--- EXERCISE PROMPT ---
With the line that contains "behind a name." as the final line, return every line from the start of the data below exactly.

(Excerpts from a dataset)
BEGIN

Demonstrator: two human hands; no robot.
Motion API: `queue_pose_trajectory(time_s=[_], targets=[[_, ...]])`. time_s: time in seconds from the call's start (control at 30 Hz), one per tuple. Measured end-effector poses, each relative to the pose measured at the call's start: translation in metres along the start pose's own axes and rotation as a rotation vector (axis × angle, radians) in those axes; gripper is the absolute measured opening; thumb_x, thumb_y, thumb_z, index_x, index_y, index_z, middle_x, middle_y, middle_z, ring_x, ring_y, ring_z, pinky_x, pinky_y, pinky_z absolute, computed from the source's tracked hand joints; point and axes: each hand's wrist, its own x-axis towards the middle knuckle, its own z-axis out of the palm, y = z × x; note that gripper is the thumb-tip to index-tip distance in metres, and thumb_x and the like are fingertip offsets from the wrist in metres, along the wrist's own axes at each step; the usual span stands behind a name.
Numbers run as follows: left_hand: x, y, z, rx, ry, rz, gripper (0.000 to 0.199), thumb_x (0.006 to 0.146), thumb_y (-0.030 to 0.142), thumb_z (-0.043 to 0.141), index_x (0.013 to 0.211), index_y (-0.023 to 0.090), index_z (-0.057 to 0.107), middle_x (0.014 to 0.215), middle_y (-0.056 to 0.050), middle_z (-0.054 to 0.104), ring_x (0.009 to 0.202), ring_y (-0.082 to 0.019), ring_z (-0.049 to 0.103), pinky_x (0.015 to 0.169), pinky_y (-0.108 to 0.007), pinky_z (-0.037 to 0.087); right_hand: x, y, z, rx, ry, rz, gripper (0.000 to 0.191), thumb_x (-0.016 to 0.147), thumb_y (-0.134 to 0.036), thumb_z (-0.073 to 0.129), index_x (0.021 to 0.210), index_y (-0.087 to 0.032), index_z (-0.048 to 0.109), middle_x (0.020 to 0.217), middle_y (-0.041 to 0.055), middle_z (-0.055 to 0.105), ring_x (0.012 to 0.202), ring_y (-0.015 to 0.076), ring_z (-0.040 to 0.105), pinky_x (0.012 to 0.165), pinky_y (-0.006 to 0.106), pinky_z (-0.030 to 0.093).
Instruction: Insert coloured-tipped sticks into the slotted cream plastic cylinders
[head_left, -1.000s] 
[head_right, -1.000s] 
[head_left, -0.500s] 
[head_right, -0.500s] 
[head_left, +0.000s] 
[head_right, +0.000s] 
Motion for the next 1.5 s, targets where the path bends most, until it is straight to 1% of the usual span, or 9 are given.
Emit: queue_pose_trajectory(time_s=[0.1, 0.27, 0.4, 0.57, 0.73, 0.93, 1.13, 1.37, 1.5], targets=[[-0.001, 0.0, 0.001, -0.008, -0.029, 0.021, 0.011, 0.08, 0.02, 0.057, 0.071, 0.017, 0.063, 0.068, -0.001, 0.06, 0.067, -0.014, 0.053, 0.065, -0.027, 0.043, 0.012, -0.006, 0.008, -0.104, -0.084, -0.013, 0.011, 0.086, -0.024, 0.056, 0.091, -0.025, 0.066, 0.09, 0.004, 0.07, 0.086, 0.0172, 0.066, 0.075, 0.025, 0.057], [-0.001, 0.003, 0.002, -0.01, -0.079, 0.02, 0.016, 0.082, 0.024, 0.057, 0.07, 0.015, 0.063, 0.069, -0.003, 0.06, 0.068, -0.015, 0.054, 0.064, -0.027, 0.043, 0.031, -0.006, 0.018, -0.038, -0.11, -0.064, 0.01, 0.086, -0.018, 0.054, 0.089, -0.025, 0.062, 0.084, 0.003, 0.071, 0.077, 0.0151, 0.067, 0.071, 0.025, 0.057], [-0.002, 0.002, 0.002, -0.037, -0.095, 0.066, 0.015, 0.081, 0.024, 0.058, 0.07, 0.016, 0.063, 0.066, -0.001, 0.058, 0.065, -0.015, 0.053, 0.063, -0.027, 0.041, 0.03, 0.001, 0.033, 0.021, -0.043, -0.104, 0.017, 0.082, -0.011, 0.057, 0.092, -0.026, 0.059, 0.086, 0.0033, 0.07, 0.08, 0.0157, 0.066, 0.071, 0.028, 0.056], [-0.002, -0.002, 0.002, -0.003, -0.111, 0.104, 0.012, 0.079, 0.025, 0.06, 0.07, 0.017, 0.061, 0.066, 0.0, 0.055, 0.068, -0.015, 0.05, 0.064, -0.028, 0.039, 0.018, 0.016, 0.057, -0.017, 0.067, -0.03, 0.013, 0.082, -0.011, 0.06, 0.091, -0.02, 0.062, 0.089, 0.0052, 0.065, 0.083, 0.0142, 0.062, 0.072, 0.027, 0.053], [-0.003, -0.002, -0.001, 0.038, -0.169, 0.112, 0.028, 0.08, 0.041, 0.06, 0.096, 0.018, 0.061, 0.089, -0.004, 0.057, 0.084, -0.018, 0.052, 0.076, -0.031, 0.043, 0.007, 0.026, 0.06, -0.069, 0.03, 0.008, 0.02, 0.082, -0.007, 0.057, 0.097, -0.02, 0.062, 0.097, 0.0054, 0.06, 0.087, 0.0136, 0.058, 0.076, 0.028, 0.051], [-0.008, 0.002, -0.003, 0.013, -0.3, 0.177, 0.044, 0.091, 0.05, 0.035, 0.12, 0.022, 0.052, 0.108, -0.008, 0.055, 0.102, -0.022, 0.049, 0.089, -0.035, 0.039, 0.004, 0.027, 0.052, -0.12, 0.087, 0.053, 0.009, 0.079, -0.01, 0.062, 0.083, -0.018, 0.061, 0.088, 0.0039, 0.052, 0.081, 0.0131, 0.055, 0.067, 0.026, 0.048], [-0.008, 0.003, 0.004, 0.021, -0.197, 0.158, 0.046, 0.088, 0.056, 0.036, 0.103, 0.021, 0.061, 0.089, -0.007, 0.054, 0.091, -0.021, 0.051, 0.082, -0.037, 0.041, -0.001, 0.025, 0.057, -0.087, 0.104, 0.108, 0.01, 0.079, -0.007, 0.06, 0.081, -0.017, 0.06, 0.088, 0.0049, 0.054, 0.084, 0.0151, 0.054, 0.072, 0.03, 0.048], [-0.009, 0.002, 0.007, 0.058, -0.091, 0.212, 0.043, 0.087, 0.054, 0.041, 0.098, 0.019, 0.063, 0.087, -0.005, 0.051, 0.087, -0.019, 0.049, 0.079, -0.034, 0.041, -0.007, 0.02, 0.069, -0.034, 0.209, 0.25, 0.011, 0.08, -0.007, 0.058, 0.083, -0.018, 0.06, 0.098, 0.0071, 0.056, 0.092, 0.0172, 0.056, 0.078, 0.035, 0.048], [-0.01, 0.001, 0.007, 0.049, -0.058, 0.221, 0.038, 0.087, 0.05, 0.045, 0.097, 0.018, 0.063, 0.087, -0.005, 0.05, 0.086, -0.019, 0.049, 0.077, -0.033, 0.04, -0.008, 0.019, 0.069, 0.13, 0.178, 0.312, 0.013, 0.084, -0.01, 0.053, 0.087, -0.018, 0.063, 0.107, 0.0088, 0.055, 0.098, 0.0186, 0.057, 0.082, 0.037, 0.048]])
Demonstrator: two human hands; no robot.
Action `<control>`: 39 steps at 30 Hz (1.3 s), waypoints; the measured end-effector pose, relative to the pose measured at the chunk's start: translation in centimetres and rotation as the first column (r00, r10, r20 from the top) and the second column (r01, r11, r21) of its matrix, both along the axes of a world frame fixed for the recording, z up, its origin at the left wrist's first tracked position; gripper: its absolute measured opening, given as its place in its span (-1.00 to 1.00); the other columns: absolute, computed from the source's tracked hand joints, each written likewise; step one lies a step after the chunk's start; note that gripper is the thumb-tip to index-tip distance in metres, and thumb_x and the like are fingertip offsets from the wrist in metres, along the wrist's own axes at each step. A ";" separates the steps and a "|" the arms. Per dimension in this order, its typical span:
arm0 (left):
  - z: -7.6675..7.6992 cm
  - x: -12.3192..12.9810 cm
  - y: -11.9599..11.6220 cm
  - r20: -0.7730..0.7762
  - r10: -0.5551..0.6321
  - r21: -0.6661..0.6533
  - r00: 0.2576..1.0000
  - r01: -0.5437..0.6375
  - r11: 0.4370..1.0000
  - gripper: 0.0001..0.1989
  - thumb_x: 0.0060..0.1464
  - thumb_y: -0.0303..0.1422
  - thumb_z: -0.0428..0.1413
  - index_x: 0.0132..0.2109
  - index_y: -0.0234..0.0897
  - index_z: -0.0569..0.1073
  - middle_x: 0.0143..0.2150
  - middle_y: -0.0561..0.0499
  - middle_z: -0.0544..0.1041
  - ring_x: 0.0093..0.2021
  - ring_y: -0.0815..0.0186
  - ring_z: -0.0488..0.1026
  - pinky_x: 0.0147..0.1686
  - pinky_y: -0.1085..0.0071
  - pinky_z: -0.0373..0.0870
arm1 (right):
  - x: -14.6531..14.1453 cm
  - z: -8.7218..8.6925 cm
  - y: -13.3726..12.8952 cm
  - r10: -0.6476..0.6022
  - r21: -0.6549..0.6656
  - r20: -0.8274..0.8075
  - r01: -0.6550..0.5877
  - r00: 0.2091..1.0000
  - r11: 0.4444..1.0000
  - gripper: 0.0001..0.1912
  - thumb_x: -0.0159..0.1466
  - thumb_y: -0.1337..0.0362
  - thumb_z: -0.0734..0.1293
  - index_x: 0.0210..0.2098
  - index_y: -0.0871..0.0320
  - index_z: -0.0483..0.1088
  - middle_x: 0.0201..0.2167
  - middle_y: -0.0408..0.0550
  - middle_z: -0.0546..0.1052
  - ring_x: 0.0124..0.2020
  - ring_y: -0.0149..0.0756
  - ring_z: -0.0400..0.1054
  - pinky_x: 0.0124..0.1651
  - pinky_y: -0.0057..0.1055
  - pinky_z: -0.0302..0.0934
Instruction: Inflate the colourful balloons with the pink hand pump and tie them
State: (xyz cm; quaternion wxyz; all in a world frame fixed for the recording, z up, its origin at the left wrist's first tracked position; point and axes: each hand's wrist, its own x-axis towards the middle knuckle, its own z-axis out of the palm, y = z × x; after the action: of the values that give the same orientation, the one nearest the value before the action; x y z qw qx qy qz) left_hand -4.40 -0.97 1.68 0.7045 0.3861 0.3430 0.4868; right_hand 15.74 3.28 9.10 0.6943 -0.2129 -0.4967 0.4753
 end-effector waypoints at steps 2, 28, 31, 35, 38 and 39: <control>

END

--- SOLVED PROBLEM ---
Demonstrator: two human hands; no robot.
Motion API: `queue_pose_trajectory(time_s=[_], targets=[[_, ...]])`. time_s: time in seconds from the call's start (control at 30 Hz), one per tuple. Measured end-effector poses, each relative to the pose measured at the call's start: translation in metres along the start pose's own axes and rotation as a rotation vector (axis × angle, radians) in those axes; gripper is the absolute measured opening; thumb_x, thumb_y, thumb_z, index_x, index_y, index_z, middle_x, middle_y, middle_z, ring_x, ring_y, ring_z, pinky_x, pinky_y, pinky_z absolute, computed from the source's tracked hand joints; point and axes: each hand's wrist, its own x-axis towards the middle knuckle, its own z-axis out of the palm, y = z × x; note that gripper is the thumb-tip to index-tip distance in metres, and thumb_x and the like are fingertip offsets from the wrist in metres, along the wrist's own axes at each step; the usual span stands behind a name.

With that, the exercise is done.